June 2016

QUNO signs joint Quaker statement on TTIP

In a written statement, five Quaker organisations from Europe and the United States have called on governments around the world, to ensure that trade contributes to a more equal, economically just and sustainable world. The statement comes in the context of building opposition to the Transatlantic Trade and Investment Partnership (TTIP), that is currently being negotiated between the European Union and the United States of America.

American Friends Service Committee, Friends Committee on National Legislation, Quaker Council for European Affairs, Quaker United Nations Office and Quaker Peace & Social Witness are concerned that some aspects of the global trade system are working counter to their vision of equality, truth, integrity, simplicity, and peace and global commitments, such as the Paris Agreement on Climate Change and the Sustainable Development Goals. TTIP exemplifies these concerns, which however, also apply to other trade agreements such as the Comprehensive Economic and Trade Agreement (CETA) and the Trans-Pacific Partnership (TPP).    

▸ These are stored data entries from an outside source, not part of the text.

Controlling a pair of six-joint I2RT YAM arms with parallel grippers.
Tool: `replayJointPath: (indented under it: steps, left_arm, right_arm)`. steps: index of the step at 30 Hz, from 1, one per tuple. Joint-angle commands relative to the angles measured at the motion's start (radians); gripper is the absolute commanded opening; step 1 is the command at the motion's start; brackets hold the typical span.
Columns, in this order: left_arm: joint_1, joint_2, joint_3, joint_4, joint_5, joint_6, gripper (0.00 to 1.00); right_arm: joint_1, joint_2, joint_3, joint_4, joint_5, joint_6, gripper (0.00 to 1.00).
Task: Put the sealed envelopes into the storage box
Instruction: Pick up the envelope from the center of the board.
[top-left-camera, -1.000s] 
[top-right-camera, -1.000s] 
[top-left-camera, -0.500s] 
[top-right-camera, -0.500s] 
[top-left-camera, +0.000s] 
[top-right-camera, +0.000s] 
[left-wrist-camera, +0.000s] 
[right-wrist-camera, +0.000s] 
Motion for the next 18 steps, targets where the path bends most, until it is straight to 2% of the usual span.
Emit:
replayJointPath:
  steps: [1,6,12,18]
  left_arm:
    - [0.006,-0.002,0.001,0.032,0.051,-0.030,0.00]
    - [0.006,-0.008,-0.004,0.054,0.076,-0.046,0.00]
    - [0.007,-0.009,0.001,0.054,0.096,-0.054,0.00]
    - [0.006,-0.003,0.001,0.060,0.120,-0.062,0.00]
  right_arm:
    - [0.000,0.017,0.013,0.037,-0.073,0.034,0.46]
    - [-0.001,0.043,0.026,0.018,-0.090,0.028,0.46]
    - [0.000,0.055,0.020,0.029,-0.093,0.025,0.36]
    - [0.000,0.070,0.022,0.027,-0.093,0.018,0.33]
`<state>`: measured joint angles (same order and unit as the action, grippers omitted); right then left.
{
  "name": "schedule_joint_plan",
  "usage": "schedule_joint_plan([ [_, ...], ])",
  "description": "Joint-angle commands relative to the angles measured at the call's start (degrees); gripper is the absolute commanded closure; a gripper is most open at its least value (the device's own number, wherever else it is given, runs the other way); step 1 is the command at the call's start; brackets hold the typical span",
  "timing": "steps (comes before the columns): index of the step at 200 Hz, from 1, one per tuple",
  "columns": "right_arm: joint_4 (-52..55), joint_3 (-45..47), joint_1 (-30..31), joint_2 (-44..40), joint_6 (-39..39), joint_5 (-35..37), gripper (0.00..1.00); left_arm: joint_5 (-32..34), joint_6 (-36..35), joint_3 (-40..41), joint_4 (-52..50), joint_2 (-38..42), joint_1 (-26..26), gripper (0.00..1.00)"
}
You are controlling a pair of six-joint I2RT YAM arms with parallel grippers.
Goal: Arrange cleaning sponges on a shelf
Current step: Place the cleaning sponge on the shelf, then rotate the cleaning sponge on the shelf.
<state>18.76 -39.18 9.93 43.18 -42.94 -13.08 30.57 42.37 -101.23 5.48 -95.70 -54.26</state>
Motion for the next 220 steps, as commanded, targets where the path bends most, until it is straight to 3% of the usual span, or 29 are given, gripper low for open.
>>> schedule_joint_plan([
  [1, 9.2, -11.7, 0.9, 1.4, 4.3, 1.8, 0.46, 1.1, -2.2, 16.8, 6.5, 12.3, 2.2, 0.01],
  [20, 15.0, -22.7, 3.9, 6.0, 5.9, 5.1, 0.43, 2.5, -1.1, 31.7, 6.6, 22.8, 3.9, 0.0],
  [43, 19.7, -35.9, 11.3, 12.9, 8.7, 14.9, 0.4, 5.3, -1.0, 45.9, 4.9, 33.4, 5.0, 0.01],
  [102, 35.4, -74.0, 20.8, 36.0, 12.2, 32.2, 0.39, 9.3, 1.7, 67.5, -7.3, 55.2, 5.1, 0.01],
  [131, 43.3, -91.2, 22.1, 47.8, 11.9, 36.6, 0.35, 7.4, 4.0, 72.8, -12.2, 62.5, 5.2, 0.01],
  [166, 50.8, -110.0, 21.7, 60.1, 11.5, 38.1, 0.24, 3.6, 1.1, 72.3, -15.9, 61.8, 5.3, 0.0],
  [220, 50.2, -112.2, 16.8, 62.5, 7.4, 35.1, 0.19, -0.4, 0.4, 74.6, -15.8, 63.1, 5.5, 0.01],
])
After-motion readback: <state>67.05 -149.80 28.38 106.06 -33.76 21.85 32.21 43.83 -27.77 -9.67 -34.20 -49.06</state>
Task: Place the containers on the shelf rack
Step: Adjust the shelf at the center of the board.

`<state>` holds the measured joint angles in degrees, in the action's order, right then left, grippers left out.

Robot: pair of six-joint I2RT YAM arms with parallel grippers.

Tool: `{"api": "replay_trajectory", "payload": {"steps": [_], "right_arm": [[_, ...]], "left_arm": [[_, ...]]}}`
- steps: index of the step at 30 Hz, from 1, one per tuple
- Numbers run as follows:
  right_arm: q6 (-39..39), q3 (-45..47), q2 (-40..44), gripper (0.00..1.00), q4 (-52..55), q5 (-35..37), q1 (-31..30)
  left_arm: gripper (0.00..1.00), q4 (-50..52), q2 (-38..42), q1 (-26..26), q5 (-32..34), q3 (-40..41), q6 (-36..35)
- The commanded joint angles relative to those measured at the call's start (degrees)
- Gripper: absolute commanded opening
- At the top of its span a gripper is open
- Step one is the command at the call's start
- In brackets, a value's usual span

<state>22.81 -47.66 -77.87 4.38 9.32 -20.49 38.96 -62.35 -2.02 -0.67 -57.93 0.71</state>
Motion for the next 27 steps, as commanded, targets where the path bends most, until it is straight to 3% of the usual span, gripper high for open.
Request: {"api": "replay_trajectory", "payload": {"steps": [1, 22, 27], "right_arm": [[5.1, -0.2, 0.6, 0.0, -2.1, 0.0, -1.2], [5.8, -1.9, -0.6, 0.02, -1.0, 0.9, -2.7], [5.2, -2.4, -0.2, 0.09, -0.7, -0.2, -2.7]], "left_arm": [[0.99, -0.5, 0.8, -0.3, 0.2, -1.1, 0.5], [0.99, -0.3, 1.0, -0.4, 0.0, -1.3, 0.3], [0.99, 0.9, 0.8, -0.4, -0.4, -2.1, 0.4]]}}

The shared Quaker statement states that while “properly regulated trade can benefit everyone by contributing to well-being and by strengthening relationships and understanding between different countries and culture,” […] it is important to see trade for what it is, namely, a “tool, not an end in itself.” Thus, rather than measuring the success of any trade agreement solely in economic terms, Quakers agree in their statement that “a truly successful trade deal will benefit the whole of society and the environment.”

Quakers are alarmed that in its current form, TTIP and its negotiations are prioritising the prospect of short-term economic gain over the longer-term factors necessary to human wellbeing and the protection of the Earth. Furthermore, the inclusion of the proposed Investor to State Dispute Settlement mechanism or Investment Court System, that “gives investors privileged rights to challenge social, environmental, health or other legislation, not open to ‘ordinary’ citizens, are fundamentally antidemocratic in nature and therefore unacceptable.” 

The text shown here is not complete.